Se echó la mano al bolsillo y me tendió un papel.
—Le escribí mi dirección —dijo—. Si encuentra un trabajo para mí en su país, envíeme una carta y el billete de avión. Estaré allí en menos de dos días.
—¿Había escrito la dirección antes de encontrarme?
—Bueno, en mi país la gente suele encontrarse una o dos veces después de la primera. Es lo normal. Sabía que iba a verle de nuevo.
—Alguien me dijo algo sobre eso, pero no le creí.

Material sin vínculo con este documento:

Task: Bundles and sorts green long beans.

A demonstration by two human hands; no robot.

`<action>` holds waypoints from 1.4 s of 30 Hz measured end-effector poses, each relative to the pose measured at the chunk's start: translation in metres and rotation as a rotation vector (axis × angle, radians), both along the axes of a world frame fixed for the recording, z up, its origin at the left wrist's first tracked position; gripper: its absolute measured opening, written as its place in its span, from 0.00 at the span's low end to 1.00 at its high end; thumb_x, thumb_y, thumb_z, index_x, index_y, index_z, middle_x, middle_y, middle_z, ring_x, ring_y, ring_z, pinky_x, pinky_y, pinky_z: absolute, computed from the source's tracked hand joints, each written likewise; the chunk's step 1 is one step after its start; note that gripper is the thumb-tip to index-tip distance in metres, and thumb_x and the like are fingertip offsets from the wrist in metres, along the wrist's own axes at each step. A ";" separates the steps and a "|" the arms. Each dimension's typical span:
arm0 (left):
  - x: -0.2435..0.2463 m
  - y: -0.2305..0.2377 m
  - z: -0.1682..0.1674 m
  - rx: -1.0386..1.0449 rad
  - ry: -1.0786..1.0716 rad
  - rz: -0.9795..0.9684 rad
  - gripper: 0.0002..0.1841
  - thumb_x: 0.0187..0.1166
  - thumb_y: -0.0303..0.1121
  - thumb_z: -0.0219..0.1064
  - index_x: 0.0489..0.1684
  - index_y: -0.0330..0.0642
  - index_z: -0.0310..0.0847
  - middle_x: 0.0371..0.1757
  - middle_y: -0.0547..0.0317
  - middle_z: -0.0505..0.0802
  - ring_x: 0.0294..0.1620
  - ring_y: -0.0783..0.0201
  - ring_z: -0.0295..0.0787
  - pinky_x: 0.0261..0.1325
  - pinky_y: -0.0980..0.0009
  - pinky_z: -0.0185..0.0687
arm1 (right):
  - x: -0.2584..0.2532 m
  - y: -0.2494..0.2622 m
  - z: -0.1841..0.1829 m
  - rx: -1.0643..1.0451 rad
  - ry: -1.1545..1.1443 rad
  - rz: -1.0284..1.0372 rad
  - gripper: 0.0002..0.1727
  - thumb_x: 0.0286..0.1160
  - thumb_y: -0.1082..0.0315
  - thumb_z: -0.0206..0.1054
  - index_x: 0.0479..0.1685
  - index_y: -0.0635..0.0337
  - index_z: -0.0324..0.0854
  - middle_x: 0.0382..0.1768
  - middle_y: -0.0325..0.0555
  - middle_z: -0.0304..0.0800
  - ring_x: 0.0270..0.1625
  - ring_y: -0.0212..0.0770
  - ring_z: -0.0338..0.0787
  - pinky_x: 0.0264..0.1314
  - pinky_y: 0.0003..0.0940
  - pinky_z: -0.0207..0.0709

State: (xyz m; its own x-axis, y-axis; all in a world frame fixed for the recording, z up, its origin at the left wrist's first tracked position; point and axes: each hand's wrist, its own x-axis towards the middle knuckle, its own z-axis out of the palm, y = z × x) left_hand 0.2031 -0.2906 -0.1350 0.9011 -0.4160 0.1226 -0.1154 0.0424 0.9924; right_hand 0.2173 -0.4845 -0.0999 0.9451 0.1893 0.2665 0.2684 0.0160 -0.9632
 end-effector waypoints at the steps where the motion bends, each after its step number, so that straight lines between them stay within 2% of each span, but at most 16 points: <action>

—Créame a mí, mister Martin.
Los dioses tanzanos me protegían y llegué a Dar bastantes horas más tarde, sin pinchar y sobrado de gasóleo. De nuevo me alojé en el Continental: era un hotel amable y los camareros del bar me saludaron como a un viejo amigo. Dormí mi agotamiento igual que los niños, sin sueños y sin conciencia, arrullado por la murga de los indios que, en el club privado de la trastienda del piso bajo, se excitaban contemplando los pies descalzos de las bailarinas.
Compré el billete de tren para Mwanza la mañana siguiente. Saldría a las cinco de esa misma tarde. Di un paseo por Dar para despedirme de mi querida ciudad. Cuando a la gente le preguntan cuál es su patria, algunos responden que su infancia y otros que sus amigos. Mi patria es un lugar lejano donde puedo querer a gente que no conozco y sin que ellos lo sepan: un sitio como Dar es Salaam, por ejemplo, quizá una ciudad cuya bondad existe tan sólo en mi imaginación.
Comí en el hotel después de organizar mi bolsa y me senté a descansar un rato en la terraza del bar antes de ir a la estación. Oí una voz a mis espaldas un poco después.
—¿Doctor Livingstone?
Era Mike, el cazador surafricano dedicado ahora a pasear turistas ricos por los parques de África.
—¿Lo ve? —empezó a decir.
—No lo diga —corté—, en Tanzania la gente se encuentra siempre dos o tres veces.
Rio y se sentó frente a mí.
—Ya entiende este país, amigo Livingstone. Bueno, ¿cómo le fue?
Le resumí mi viaje. Mike conocía Selous, conocía Kilwa, parecía conocer todo. Le hablé de Kon y Nills, sus compatriotas surafricanos con quienes me encontré en Kilwa.
—¿No me diga? Hace dos noches se alojaron aquí, en este mismo hotel… Sí, Kon y Nills, buenos tipos. Se han ido temprano ayer por la mañana. Estuve charlando con ellos un largo rato. Teníamos ideas algo distintas sobre África, pero nos entendimos bien. Después de todo, los blancos siempre nos entendemos con los blancos, incluso cuando pensamos diferente.
—Kon es un hombre notable: un paralítico que sigue recorriendo África con muletas y silla de ruedas.
—¿Sabe usted una cosa? Me lo dijo Nills: Kon está condenado a muerte, tiene menos de un año de vida. Un cáncer de huesos. Quizá viaja para ahuyentar al diablo de su alma. ¿Usted por qué viaja, Martin?
Me encogí de hombros.
—Supongo que por irme del lugar donde me aburro y para llegar a donde no imagino. Eso también ahuyenta al diablo de tu alma.